__THE TASK__
Look for the word "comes" in the material below, then report each line where it occurs.
####
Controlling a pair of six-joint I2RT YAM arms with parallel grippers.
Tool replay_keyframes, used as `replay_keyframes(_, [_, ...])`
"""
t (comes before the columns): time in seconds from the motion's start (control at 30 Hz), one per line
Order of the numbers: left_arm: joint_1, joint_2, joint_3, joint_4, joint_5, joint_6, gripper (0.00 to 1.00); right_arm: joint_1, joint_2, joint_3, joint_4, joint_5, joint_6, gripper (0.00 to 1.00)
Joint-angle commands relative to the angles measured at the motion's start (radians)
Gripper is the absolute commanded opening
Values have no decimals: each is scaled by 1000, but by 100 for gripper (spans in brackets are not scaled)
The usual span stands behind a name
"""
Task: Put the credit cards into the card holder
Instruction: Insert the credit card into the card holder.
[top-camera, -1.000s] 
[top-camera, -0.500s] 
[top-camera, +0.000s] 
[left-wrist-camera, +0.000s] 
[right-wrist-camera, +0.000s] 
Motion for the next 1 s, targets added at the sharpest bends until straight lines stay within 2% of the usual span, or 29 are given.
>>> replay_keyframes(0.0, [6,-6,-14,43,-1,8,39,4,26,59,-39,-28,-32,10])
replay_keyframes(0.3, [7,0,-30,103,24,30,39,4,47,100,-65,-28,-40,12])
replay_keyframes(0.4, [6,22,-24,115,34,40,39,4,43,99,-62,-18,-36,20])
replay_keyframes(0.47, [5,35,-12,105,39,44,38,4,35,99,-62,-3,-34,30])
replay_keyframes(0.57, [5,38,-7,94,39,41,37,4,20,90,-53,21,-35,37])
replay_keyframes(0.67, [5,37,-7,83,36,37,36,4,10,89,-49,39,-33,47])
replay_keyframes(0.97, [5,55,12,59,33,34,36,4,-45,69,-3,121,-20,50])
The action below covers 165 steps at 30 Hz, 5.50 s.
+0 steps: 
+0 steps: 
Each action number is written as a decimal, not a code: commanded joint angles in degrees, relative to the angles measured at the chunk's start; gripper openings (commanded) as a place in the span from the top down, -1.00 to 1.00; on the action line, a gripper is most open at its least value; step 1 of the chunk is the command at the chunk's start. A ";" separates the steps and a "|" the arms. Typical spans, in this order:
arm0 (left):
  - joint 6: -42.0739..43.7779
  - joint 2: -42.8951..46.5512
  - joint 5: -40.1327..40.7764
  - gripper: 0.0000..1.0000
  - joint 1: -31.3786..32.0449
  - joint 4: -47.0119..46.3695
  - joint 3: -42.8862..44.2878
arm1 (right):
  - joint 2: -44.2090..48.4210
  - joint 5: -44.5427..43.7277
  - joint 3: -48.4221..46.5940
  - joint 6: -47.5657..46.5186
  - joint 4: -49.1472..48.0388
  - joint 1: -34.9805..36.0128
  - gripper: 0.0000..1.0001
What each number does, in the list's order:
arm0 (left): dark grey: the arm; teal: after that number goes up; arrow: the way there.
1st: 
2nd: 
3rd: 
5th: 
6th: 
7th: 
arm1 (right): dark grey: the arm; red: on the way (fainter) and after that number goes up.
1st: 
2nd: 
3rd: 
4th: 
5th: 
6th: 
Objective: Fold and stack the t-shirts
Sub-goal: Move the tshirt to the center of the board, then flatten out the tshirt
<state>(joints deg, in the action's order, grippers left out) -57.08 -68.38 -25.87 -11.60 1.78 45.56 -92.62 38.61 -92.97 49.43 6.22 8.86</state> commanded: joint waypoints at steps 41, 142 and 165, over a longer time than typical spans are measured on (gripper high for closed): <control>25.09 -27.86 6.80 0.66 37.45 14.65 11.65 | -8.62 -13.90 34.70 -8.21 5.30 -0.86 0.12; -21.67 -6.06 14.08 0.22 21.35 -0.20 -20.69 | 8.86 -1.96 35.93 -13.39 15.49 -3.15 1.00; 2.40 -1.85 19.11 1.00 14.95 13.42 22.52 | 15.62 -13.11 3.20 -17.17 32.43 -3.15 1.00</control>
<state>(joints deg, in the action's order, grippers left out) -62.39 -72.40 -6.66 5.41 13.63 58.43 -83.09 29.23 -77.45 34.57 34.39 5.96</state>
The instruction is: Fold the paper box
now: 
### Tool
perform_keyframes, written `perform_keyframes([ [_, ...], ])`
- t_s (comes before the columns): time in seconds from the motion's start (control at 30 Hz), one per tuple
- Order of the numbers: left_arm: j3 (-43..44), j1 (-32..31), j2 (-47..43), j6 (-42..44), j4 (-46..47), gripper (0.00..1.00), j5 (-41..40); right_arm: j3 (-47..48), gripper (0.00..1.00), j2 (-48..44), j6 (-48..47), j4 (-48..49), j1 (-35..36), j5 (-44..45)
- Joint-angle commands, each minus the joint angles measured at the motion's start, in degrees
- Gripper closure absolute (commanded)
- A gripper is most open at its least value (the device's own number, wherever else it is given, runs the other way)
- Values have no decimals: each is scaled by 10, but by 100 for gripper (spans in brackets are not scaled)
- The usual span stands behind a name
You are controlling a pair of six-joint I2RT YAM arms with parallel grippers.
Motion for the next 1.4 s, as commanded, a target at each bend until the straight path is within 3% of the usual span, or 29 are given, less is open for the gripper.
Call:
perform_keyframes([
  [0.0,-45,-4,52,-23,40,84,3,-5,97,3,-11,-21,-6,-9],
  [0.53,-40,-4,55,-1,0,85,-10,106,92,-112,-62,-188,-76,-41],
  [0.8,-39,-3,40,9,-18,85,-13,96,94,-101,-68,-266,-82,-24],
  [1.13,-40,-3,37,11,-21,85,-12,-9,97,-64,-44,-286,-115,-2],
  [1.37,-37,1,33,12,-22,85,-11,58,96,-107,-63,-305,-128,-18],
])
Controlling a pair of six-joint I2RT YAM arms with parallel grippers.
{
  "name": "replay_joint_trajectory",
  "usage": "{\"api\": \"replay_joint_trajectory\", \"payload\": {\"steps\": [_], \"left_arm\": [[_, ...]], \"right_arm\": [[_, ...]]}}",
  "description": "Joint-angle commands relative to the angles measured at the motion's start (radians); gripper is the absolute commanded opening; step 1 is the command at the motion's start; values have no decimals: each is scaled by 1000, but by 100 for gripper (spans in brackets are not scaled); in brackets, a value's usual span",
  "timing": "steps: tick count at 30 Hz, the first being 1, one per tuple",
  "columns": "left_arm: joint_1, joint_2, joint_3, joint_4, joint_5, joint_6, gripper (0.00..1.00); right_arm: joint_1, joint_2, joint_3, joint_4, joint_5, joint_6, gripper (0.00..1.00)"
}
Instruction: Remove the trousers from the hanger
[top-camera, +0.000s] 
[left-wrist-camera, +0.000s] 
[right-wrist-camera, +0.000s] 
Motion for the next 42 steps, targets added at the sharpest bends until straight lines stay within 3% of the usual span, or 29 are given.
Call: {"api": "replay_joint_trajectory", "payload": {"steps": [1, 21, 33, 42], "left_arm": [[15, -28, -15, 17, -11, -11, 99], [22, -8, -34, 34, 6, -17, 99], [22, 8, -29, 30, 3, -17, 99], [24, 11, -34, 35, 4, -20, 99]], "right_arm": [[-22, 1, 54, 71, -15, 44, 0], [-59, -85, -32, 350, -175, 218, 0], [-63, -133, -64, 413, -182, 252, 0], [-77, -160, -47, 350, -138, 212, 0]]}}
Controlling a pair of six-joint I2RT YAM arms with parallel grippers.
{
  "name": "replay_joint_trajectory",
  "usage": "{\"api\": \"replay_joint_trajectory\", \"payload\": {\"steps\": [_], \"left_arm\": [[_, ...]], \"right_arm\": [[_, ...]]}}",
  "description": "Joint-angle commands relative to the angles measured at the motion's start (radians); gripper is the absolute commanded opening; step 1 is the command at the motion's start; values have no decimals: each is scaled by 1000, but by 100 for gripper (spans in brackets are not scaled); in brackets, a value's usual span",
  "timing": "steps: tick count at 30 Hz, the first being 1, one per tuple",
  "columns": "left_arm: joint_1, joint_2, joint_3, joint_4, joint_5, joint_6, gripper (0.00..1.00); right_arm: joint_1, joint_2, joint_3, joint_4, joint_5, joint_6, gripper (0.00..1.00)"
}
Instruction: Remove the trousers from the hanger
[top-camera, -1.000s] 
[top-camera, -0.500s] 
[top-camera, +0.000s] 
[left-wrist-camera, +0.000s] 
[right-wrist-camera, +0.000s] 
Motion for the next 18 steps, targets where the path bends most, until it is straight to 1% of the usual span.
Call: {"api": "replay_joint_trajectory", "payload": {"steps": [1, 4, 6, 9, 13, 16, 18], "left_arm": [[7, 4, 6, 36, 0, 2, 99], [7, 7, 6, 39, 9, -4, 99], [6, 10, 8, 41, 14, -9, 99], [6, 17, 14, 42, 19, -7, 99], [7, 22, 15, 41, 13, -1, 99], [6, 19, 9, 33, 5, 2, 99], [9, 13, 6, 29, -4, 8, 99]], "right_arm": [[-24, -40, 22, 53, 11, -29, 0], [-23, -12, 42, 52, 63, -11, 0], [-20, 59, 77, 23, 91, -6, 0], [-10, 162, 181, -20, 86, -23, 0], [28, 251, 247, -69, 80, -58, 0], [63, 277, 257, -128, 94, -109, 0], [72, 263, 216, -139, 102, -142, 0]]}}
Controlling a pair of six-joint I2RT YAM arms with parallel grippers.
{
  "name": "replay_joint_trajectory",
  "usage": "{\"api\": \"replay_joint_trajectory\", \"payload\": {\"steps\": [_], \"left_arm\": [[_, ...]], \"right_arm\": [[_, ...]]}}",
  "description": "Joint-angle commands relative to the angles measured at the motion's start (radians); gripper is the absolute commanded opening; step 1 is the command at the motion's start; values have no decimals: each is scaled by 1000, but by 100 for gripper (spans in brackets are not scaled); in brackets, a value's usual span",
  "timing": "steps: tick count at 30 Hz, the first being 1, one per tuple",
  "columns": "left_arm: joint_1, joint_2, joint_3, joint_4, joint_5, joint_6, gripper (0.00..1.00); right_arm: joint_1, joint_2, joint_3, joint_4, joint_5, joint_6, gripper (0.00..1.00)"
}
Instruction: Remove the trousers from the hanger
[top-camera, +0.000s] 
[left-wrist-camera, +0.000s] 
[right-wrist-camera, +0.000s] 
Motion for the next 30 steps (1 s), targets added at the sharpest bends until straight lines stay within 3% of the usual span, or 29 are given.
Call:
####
__OUTPUT FOR THIS TASK__
t (comes before the columns): time in seconds from the motion's start (control at 30 Hz), one per line
- t_s (comes before the columns): time in seconds from the motion's start (control at 30 Hz), one per tuple

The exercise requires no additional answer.